Many years earlier, I sat atop the island of Capri, in the ruins of the home that once belonged to Emperor Tiberius, and considered my future.
It was a November afternoon and I'd hiked far carrying my lunch and a book in my daypack. Entirely alone with a vista of the startling blue Mediterranean Sea, I felt I'd been given a gift from God. A private peace with a private view of what I had only previously seen captured on canvases.
Tiberius, an unhappy emperor, abandoned the high-stakes, complicated life of Roman politics and exiled himself to live in this mansion. Some historians claim he was a terrific but moody general and others suggest he was well aware of the poisonings and stabbings orchestrated by his mother. This mixed-up fellow apparently tried to avoid responsible rule by partaking in acts of sexual perversion. As scandalous tales of his exploits hit the streets he jumped into a boat and paddled to Capri, where I now found myself contemplating life with a sicko back home.
I was fleeing a fiancé. There are bad men in the world and I was escaping one of them, a misogynistic doctor, and a cosmetic surgeon at that. It was the perfect combo: I was an actress engaged to a rich, successful man who could keep me looking darn good...forever.
A few months earlier he had flown to meet me in Santa Fe, New Mexico, where I was playing Viola in a production of "Twelfth Night." On a night off, he took me to a fine restaurant and opened a small velvet box to reveal a large emerald surrounded by many, many diamonds.
I was a struggling actress. Easy math.
I moved out of my New York City apartment and he drove us to Toronto, where we planned to live for a few months while he prepared for his medical boards. We would then settle in Los Angeles, where I would pursue my acting career. My mother sighed in relief and my friends were envious.

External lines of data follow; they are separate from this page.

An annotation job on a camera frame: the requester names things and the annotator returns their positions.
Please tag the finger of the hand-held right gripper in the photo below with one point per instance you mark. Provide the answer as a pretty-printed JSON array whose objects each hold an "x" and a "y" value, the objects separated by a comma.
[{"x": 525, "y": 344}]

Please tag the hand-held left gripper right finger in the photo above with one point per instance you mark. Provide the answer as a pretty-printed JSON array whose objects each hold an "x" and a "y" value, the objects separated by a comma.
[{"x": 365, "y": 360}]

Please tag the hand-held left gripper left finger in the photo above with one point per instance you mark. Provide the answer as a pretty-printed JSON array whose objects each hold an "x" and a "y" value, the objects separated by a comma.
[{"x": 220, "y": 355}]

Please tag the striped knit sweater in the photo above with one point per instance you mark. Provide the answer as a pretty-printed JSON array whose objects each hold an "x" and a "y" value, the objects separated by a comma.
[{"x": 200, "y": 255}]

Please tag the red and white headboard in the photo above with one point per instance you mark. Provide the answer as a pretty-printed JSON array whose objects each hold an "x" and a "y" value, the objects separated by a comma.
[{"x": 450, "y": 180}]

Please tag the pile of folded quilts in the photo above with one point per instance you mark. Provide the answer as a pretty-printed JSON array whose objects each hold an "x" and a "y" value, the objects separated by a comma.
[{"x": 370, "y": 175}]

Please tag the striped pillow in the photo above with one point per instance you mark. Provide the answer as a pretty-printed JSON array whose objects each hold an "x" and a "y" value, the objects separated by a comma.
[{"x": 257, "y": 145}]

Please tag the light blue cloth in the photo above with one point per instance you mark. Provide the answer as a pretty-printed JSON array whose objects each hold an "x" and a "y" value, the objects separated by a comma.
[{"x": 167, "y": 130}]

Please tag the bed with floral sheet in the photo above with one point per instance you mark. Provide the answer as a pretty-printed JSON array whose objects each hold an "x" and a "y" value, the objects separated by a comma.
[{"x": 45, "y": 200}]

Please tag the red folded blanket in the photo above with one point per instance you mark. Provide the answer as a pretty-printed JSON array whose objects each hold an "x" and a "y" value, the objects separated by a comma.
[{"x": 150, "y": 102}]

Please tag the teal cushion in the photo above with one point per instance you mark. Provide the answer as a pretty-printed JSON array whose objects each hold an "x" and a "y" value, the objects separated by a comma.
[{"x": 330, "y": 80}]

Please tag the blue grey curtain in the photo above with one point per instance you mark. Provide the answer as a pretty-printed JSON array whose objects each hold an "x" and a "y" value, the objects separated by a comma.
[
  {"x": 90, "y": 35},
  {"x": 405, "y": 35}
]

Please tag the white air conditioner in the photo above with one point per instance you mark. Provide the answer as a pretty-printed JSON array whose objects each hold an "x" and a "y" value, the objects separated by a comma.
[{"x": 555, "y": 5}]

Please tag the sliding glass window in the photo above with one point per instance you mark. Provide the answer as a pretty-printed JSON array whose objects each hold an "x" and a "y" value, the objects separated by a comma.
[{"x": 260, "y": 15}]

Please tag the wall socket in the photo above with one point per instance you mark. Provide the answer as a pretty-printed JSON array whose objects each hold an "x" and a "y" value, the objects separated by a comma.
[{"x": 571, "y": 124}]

On the drive north, I asked him an innocuous question about his work. He replied:
Are you really that stupid? Or are you just acting stupid because you’re an actress?
That was the first hairline crack in my snow-globe life with Dr. Nuts.

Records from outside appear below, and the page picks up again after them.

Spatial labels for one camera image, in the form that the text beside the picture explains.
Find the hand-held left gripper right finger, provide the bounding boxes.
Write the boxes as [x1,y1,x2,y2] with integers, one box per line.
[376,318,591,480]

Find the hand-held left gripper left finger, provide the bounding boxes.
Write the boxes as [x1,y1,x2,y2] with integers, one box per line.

The speed of his transformation had me reeling. How could I have missed this cruelty? Was I so blinded by marrying a doctor and the dazzle of that ring? Was I so intoxicated by being chosen? Or was it the promise of security against the vagaries of a perilous acting career? Or was he just pathological?
At Martha's Vineyard I stayed up all night, wondering. How could I let this happen? How insecure was I? Perhaps I really was that stupid. And now found myself trapped at the halfway point.